--- START ---
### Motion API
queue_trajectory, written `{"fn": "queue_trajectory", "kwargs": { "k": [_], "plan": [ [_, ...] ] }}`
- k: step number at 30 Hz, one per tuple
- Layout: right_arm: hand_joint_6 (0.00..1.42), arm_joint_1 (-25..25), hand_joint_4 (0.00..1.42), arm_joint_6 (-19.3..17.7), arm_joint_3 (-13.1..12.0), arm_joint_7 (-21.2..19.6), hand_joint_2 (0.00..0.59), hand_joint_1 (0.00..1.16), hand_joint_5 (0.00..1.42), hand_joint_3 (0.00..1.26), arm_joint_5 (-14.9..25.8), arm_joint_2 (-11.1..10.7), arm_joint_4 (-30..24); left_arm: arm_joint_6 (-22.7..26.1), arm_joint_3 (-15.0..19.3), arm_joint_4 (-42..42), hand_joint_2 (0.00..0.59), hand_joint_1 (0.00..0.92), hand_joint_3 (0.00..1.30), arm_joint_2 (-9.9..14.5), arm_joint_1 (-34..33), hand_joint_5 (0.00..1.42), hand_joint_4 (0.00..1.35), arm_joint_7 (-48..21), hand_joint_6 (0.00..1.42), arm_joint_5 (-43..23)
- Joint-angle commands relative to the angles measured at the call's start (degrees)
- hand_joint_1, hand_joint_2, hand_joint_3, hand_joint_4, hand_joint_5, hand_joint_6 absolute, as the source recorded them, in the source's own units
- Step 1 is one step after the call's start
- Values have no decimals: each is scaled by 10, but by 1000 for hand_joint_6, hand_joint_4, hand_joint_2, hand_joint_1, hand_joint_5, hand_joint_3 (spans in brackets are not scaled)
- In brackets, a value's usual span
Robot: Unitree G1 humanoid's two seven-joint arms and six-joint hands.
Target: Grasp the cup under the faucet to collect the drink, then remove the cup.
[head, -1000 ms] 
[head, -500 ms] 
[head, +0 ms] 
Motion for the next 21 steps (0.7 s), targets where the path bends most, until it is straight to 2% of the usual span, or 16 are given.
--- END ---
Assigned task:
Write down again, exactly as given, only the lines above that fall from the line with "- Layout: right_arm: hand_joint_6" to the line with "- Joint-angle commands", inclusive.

Answer area:
- Layout: right_arm: hand_joint_6 (0.00..1.42), arm_joint_1 (-25..25), hand_joint_4 (0.00..1.42), arm_joint_6 (-19.3..17.7), arm_joint_3 (-13.1..12.0), arm_joint_7 (-21.2..19.6), hand_joint_2 (0.00..0.59), hand_joint_1 (0.00..1.16), hand_joint_5 (0.00..1.42), hand_joint_3 (0.00..1.26), arm_joint_5 (-14.9..25.8), arm_joint_2 (-11.1..10.7), arm_joint_4 (-30..24); left_arm: arm_joint_6 (-22.7..26.1), arm_joint_3 (-15.0..19.3), arm_joint_4 (-42..42), hand_joint_2 (0.00..0.59), hand_joint_1 (0.00..0.92), hand_joint_3 (0.00..1.30), arm_joint_2 (-9.9..14.5), arm_joint_1 (-34..33), hand_joint_5 (0.00..1.42), hand_joint_4 (0.00..1.35), arm_joint_7 (-48..21), hand_joint_6 (0.00..1.42), arm_joint_5 (-43..23)
- Joint-angle commands relative to the angles measured at the call's start (degrees)

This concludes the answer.